Sunday, July 5, 2009

Aion review - beta version

As "how much time do you need to play an MMO to review it?" is a controversial subject, I'll start this by stating exactly how long I played and what I did: I played Aion during the 3rd closed beta event weekend, for over 20 hours, leveling a priest and a warrior to ascension (level 10) and a bit beyond, and playing the other two classes less than that. So I know nothing about the end game beyond of what I read. Let's call this Aion review a beta. A beta game gets a beta review. :)

Aion is a very pretty game, if you are into the Eastern style of MMO / RPG graphics. The animations are especially well done. It is also a very solid one, I didn't have a single crash, and only a few very minor bugs, like hair sticking through clothes, or translation errors. Aion is a very accessible game, easy to learn, easy to play, if you played any other MMORPG you need nearly no time to learn how to play this. All these great qualities mean that if Aion had come out in 2004, it would have given World of Warcraft a run for its money, much more so than Everquest 2 did at the time. But as it is now 5 years later, Aion will have to stand comparison with several other games.

If you would draw a map of the archipelago of MMORPGs (a bit like Tim Howgego's map of WoW online communities), the island of Aion would be extremely close to the island of World of Warcraft, and a bit in the direction of Warhammer Online.
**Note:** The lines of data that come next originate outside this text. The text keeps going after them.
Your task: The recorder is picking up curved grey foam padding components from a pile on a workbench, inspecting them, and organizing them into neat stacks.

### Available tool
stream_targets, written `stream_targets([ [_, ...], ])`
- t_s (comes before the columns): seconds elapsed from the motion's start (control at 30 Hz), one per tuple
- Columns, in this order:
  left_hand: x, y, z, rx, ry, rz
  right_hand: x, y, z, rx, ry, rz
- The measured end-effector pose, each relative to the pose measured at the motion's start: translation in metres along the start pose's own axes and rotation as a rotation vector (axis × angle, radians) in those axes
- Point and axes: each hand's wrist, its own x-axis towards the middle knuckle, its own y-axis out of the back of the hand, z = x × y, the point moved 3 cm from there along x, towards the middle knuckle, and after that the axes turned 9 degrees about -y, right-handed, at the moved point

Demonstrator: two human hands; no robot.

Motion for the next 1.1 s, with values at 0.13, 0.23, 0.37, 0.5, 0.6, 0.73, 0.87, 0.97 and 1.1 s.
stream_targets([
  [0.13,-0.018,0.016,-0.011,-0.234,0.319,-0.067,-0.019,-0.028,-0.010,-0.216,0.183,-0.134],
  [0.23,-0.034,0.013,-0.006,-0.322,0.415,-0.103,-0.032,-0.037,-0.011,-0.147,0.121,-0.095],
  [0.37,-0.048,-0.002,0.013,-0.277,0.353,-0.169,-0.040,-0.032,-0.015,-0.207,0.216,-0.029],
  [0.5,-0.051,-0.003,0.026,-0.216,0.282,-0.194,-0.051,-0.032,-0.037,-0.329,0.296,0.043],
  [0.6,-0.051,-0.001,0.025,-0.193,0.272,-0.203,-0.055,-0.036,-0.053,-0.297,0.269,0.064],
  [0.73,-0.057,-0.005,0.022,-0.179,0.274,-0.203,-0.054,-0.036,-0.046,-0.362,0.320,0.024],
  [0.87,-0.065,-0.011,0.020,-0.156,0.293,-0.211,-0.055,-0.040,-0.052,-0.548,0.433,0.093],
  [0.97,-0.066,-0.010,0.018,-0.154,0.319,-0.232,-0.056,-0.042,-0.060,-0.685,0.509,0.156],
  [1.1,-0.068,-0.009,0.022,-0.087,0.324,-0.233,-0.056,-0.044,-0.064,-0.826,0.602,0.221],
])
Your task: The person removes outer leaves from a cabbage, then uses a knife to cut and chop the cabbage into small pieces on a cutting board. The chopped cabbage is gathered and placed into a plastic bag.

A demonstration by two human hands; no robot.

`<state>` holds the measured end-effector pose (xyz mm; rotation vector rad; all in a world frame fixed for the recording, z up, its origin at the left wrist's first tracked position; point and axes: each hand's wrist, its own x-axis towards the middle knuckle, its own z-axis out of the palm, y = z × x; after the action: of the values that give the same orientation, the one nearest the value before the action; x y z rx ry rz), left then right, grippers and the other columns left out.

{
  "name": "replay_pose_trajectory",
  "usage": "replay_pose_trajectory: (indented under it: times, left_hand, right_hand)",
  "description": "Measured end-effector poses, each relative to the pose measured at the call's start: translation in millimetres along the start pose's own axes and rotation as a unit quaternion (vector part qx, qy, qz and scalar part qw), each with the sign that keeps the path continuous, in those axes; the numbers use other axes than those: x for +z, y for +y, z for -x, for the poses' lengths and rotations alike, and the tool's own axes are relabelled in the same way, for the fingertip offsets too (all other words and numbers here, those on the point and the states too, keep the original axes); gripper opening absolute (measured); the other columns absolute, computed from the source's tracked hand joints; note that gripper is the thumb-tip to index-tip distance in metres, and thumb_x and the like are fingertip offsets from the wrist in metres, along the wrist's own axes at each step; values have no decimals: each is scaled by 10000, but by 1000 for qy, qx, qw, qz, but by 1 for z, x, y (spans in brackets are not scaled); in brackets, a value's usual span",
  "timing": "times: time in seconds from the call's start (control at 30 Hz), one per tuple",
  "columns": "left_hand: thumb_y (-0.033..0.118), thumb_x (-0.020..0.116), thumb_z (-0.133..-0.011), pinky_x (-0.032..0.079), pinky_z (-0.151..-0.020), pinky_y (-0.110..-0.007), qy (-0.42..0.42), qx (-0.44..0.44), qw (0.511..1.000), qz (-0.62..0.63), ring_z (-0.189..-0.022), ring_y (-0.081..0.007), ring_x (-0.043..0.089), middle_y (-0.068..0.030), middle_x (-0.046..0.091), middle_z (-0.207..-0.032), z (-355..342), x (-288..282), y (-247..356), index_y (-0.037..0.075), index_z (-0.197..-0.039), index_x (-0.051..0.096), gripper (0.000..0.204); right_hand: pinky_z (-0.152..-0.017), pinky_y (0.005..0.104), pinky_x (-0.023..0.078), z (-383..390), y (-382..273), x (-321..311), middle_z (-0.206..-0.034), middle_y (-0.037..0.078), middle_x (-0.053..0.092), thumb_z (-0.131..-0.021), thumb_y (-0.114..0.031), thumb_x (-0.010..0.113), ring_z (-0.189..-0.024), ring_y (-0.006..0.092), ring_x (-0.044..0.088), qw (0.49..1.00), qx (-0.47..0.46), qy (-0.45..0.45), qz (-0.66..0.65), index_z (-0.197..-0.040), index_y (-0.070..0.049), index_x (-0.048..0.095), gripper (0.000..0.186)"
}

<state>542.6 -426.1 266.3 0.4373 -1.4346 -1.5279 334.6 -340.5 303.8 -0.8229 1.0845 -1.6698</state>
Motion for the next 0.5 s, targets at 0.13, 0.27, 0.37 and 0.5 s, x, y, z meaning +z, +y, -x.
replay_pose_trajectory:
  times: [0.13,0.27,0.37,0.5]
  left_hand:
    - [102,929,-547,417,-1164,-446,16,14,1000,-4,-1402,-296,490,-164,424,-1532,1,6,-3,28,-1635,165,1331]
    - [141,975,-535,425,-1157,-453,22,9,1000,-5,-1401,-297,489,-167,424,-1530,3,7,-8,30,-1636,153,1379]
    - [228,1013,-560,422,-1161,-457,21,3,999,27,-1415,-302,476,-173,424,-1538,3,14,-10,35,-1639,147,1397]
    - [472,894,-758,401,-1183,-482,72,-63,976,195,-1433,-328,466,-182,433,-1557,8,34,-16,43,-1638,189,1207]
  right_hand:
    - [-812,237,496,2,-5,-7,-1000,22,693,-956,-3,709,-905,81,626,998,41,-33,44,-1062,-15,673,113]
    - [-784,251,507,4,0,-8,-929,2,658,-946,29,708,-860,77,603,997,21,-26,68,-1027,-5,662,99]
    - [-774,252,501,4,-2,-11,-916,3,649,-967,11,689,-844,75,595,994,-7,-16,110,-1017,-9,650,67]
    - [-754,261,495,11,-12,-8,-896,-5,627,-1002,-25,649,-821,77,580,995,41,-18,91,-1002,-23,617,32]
Term's like "WoW clone" or "copy" have such negative connotations, so I'll use the term WoW-a-like. It is impossible to deny a certain WoW-a-likeness in Aion, more so than for example WAR or LotRO.

You start the game by creating a character of one of only two races, Elyos or Asmodians. Aion's lore is one of civil war between those two races, so they don't look very different. There is a huge number of sliders for character creation (including one for boob size for females), so you can modify your look over an extremely wide range. For example your height can be anything from 4' to 8', regardless of race. As the end game has a strong PvP component, expect many people to choose the less easily clickable and visible minimum size.

Your character can be one of 4 different classes, warrior, priest, scout, or mage. On ascension at level 9 or 10 you will have to specialize into one of two sub-classes. For example tank or dps for the warrior, healer or buffer for the priest, etc. As the sub-classes still share a lot of spells and abilities, this is more like choosing a talent-tree in WoW than like having completely different classes. Aion doesn't have talent trees, but you can specialize your character further by choosing what manastones to put into your gear. Manastones are a nice feature, stat buffs you typically find as a loot drop, and which can be placed into slots in your gear. The ones giving critical hit seem to be the most sought after, makes me wonder whether the stones are already well balanced.

Once in the game, you meet an NPC with a glowing symbol over his head, click on him, and he'll ask you to kill some level 1 monsters. Just like WoW you'll spend most of your time doing such quests, usually involving going from A to B, and killing mobs, mostly pretty standard stuff. The monsters you kill are quite original though, not the standard wolves, boars, and orcs. Okay, so a "porgus" looks very much like a boar, but in general the monsters are quite well done. There is also a kind of "destiny" quest series, including some quests that have very nice cutscenes. Only drawback is that this destiny is the same for every player, regardless of race or class, I would have hoped for an AoC Tortage-like intervowen web of different destinies. Quests are relatively easy, and the quest text has hyperlinks to names and places which you click on for explanations, and even get locations shown on the map. Quest rewards are mostly cash, avoiding the problem WoW has with you getting too many gear rewards you don't need. Mobs also don't drop gear all that often, at least not in the lower levels, but NPC vendors have a handy "sell all junk" button to clear your inventory of grey items. Some quest chains earn you titles, and selecting a title also gives you some stat bonuses, nice!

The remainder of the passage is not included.